The last 20 living Israeli hostages were released by Hamas on Monday as part of the ceasefire agreement.

Shadi Abu Sido, a Palestinian photojournalist who was among those released from an Israeli prison on Monday, said he was shocked by the widespread devastation that has occurred in Gaza since he was detained in March 2024.

Released prisoner Shadi Abu Sido speaks to journalists after returning to Khan Younis, Gaza, on October 13, 2025, after being held in an Israeli prison.

Adli Abu Taha

“I entered Gaza and found it was like a scene from Judgment Day,” Sido said in video testimony. “This is not Gaza. Where is the world?”

He said that while he was in prison, an Israeli prison official told him that his wife and two children had died during the war.

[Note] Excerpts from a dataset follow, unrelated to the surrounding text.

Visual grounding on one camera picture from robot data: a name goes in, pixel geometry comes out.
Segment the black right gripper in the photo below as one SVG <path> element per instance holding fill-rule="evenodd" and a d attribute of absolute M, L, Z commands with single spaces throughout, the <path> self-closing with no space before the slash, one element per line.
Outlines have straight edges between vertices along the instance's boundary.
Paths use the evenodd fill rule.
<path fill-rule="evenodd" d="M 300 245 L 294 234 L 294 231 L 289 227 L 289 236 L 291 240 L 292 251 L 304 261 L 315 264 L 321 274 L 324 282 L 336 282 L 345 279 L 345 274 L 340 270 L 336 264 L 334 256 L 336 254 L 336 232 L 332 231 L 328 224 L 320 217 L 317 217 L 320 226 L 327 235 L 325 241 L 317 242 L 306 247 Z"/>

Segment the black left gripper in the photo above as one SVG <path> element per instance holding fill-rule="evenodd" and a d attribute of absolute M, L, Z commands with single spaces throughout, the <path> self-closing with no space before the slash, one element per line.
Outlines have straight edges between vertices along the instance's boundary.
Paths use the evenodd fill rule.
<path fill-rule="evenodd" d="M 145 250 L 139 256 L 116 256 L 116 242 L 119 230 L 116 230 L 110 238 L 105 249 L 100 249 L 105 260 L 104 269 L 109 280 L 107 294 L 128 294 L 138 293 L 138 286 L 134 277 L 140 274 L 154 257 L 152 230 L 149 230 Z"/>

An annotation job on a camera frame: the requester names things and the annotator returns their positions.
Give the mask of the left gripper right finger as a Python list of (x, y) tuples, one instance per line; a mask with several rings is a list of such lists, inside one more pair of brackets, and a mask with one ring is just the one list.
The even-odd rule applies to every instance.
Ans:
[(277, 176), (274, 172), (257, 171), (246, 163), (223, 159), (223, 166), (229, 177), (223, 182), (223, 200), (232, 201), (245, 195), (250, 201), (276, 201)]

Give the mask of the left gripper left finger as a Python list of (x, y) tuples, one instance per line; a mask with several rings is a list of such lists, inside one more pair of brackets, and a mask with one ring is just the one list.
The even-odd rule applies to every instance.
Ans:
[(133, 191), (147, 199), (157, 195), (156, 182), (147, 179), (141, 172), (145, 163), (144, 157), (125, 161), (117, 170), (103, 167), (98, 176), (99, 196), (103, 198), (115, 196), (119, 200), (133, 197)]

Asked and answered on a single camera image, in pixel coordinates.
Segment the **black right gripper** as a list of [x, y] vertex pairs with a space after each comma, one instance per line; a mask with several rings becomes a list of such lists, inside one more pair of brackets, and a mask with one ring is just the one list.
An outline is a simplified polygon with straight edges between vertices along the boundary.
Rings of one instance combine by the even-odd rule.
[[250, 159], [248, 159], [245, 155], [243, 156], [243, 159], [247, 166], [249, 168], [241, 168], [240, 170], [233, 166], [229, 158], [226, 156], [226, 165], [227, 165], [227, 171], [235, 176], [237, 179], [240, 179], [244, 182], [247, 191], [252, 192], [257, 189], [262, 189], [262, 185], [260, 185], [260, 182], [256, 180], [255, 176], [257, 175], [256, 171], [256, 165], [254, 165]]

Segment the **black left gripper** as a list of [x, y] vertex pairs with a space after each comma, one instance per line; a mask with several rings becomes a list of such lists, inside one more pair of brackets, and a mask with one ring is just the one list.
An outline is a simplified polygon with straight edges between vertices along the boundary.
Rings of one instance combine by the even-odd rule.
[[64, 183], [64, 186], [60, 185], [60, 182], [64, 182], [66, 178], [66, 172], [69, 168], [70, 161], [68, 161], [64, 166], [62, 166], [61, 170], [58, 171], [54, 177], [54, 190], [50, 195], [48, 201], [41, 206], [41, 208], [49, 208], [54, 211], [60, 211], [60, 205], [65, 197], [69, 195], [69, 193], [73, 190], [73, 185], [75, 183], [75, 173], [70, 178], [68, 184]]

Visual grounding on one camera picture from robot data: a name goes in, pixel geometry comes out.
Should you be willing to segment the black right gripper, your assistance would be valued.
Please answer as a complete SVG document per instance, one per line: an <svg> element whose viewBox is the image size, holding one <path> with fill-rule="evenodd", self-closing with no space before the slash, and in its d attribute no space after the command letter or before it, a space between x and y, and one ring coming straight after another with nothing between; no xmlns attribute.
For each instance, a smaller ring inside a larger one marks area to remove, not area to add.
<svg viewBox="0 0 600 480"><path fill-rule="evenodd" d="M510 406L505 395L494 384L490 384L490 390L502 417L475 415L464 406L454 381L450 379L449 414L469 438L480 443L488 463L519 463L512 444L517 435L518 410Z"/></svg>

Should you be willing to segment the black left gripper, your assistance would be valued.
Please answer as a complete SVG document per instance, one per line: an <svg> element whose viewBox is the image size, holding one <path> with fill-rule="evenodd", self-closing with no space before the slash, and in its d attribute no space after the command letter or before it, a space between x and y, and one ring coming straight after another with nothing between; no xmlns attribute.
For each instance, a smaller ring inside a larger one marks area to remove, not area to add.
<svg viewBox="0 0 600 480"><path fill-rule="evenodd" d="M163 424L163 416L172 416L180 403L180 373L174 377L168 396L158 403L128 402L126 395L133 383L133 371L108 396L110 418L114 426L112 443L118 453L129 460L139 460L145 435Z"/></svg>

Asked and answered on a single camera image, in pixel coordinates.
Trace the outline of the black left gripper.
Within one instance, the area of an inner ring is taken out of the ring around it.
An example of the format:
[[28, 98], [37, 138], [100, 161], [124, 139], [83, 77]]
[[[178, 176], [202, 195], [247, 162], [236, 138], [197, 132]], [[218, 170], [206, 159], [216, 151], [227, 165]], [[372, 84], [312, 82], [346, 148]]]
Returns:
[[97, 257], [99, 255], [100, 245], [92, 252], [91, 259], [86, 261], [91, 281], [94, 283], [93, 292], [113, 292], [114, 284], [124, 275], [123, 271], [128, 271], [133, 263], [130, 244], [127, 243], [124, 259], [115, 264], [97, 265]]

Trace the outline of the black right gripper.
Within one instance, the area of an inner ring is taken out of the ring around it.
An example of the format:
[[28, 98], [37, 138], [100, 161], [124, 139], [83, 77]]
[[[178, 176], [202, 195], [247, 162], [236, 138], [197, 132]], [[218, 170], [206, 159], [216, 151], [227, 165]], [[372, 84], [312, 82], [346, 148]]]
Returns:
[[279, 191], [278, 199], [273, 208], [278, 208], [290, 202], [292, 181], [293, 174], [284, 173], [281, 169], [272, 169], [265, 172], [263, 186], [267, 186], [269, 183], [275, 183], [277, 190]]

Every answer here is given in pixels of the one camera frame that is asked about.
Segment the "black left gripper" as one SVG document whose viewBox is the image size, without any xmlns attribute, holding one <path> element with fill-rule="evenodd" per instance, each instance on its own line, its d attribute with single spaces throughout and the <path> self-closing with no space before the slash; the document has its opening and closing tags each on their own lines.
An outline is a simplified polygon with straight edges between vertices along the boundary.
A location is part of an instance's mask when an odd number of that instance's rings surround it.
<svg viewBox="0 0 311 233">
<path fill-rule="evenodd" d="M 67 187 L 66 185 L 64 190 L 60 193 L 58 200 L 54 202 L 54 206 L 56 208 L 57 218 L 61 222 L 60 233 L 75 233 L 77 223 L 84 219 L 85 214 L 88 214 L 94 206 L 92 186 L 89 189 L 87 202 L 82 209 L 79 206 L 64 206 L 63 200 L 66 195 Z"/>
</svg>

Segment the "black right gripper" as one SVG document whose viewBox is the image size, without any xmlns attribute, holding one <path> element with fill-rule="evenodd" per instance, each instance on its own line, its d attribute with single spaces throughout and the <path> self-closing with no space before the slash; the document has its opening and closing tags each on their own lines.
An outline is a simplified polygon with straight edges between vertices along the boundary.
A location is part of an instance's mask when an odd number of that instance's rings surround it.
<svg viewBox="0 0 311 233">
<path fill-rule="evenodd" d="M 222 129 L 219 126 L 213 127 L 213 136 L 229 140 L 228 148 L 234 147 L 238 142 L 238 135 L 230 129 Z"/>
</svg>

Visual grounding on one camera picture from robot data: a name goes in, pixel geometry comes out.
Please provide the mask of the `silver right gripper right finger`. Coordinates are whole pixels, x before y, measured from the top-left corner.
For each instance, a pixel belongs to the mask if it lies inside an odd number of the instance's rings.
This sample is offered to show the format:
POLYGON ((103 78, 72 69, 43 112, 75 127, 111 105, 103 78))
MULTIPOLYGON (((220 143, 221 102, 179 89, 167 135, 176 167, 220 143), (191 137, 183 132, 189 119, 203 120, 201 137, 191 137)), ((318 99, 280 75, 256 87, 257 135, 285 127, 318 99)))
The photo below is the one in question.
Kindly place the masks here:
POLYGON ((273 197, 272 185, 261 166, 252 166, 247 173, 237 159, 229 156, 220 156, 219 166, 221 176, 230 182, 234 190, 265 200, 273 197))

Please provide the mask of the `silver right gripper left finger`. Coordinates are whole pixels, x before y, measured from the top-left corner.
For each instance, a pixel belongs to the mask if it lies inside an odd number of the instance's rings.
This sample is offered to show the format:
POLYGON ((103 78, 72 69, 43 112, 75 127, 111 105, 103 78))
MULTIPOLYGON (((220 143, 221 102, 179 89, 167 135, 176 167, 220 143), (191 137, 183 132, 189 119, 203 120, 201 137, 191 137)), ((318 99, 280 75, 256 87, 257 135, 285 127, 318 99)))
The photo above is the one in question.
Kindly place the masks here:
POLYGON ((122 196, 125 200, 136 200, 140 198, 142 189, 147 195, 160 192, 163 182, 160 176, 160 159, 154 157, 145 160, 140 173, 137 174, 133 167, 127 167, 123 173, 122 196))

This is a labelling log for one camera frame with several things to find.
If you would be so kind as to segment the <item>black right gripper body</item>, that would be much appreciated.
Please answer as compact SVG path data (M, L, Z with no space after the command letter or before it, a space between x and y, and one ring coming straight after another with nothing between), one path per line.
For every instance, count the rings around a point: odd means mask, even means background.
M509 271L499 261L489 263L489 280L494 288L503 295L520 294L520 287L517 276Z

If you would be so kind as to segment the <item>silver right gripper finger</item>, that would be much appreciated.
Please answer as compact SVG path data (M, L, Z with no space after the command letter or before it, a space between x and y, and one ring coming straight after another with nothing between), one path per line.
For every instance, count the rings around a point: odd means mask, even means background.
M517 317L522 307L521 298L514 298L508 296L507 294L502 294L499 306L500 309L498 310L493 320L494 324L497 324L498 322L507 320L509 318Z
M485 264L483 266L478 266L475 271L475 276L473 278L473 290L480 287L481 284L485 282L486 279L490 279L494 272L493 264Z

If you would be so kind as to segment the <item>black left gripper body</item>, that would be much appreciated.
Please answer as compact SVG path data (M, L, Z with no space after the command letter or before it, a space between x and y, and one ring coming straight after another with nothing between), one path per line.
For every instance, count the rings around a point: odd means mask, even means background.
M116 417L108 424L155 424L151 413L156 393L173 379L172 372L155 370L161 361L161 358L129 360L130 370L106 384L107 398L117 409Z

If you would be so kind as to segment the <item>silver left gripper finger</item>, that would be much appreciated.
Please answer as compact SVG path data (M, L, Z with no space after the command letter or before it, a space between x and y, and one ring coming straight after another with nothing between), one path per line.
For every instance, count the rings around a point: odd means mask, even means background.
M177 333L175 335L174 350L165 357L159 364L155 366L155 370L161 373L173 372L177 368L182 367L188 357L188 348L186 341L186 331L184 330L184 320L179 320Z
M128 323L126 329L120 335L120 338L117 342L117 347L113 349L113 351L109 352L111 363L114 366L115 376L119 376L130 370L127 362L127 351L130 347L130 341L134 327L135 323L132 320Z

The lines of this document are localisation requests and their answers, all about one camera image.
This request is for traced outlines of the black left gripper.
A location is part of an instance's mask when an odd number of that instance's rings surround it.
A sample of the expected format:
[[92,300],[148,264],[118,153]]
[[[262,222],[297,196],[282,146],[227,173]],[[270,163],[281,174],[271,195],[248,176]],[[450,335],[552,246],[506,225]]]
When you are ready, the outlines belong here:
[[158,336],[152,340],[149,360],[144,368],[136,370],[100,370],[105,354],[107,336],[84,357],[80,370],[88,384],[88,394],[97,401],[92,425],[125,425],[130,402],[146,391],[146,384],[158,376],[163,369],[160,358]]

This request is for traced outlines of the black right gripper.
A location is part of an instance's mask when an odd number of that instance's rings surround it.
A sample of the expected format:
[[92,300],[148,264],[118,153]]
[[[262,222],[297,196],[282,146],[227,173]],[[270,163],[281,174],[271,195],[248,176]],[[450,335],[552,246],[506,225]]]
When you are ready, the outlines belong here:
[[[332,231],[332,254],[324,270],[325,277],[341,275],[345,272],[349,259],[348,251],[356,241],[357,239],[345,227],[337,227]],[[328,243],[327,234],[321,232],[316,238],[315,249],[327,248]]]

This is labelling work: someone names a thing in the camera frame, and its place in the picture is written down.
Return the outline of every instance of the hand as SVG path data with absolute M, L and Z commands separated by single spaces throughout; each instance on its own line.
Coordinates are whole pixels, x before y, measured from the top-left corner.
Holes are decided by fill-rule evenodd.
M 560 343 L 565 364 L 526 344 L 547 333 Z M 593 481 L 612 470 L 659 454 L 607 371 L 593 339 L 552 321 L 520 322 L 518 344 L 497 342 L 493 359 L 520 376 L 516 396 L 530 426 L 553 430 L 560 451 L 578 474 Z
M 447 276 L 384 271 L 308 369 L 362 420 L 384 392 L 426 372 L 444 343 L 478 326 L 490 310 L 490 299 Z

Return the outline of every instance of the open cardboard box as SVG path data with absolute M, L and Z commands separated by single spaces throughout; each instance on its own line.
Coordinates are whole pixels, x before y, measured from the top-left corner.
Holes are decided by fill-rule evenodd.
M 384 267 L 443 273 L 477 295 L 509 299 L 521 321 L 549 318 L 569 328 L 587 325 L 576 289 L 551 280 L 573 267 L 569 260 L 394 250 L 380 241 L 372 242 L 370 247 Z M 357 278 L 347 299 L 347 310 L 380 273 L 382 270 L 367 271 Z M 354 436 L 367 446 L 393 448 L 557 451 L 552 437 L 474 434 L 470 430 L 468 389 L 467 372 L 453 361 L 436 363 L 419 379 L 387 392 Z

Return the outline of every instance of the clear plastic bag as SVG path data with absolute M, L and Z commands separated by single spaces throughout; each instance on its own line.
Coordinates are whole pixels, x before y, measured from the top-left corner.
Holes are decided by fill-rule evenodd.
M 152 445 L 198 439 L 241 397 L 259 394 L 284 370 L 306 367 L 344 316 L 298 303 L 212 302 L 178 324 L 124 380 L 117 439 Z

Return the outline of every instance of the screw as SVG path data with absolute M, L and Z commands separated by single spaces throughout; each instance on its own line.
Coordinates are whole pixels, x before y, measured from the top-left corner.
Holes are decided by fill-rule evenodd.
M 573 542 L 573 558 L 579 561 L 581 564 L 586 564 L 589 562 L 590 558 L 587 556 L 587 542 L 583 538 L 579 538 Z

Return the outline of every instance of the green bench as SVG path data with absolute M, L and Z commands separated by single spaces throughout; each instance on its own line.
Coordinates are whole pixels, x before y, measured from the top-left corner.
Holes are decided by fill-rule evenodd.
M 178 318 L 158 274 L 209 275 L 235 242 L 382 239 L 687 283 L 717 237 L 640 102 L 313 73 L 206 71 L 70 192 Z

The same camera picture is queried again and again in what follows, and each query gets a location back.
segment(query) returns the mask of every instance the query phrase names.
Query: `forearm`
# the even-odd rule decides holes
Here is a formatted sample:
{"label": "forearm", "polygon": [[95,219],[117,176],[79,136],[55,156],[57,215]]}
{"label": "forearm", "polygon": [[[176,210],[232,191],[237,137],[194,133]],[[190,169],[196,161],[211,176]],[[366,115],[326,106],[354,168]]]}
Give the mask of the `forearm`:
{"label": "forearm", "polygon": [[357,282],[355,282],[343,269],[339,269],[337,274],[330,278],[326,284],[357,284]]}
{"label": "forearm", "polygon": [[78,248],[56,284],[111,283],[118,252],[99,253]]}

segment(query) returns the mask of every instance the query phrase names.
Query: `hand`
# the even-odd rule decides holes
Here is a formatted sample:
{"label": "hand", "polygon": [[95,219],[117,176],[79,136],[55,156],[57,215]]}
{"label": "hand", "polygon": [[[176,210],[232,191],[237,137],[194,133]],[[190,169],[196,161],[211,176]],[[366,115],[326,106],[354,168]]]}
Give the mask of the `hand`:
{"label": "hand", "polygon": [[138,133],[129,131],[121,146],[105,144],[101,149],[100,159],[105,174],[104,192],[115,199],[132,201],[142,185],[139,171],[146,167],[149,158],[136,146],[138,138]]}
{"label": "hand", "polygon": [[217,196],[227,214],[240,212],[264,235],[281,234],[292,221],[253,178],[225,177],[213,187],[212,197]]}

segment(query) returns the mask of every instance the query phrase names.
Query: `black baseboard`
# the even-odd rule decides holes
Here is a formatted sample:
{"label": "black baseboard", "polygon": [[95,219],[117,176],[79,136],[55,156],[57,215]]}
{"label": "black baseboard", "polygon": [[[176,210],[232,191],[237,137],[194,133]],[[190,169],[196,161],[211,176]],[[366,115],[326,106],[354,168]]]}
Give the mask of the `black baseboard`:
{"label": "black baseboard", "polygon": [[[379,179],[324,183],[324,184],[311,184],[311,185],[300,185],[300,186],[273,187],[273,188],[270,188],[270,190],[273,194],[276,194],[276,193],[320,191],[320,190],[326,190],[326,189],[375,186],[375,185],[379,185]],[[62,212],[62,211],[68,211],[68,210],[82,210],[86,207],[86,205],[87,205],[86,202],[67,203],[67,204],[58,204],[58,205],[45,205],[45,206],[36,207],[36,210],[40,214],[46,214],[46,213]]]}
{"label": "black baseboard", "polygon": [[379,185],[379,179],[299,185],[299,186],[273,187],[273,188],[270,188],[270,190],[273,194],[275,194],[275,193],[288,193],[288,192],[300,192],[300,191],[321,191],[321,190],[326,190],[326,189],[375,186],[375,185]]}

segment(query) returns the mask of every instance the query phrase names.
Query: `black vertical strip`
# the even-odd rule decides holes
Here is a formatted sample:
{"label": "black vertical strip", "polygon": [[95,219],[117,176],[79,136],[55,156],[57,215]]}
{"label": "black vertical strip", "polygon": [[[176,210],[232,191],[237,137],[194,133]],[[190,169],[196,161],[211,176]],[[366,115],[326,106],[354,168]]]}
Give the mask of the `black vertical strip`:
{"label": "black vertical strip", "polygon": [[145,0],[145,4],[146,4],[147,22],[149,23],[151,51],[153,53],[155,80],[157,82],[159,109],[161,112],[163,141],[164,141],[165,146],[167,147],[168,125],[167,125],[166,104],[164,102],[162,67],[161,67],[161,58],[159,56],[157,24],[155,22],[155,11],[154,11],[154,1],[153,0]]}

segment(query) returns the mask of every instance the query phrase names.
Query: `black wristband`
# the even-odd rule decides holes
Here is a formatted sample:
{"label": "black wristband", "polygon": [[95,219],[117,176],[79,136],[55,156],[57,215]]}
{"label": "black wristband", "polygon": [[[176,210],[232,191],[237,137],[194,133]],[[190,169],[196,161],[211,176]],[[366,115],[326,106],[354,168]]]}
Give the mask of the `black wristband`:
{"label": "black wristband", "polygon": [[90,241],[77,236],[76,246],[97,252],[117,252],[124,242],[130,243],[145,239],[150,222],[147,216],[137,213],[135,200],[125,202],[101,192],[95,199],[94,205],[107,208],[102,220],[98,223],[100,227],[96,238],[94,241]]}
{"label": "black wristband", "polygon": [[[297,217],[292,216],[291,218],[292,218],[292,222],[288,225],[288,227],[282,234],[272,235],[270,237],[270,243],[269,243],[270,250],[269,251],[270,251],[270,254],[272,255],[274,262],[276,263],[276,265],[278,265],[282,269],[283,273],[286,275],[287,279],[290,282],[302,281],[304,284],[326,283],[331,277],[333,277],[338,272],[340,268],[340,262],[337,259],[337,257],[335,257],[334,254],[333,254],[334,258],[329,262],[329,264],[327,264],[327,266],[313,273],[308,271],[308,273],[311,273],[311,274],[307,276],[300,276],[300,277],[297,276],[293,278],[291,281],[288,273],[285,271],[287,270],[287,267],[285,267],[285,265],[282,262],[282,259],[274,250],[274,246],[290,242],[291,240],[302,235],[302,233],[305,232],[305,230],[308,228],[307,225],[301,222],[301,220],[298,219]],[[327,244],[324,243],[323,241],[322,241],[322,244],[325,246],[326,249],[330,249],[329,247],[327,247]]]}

But once he returned home to Khan Younis, he said he learned that was not the case.

“I heard his voice, I heard my children, I was amazed. It can’t be explained, they were alive,” Sido said in an interview with Reuters.

But for another Palestinian prisoner, the euphoria of being freed was quickly replaced by agony when he learned that his three children (aged 2, 5 and 8) had died in the war.

PHOTO: A released Palestinian prisoner, pictured here, on October 13, 2025, in Khan Younis, Gaza, holding a bracelet for one of his daughters, only to discover that she and two of his other daughters were killed during the war.

A released Palestinian prisoner, pictured here on October 13, 2025, in Khan Younis, Gaza, holding a bracelet he made in prison as a birthday gift for one of his daughters, only to discover that she and two of his other daughters were killed during the war.

@shawqi_maghnam / IG

In video testimony, the man, whose name was not revealed, is seen falling to his knees and sobbing.

In the video, the man holds a bracelet in the palm of his hand and says he had made it in prison and planned to give it to his youngest daughter.

“I made this for my daughter, whose birthday was supposed to be in five days,” he said in the video.

ABC News’ Bill Hutchinson contributed to this report.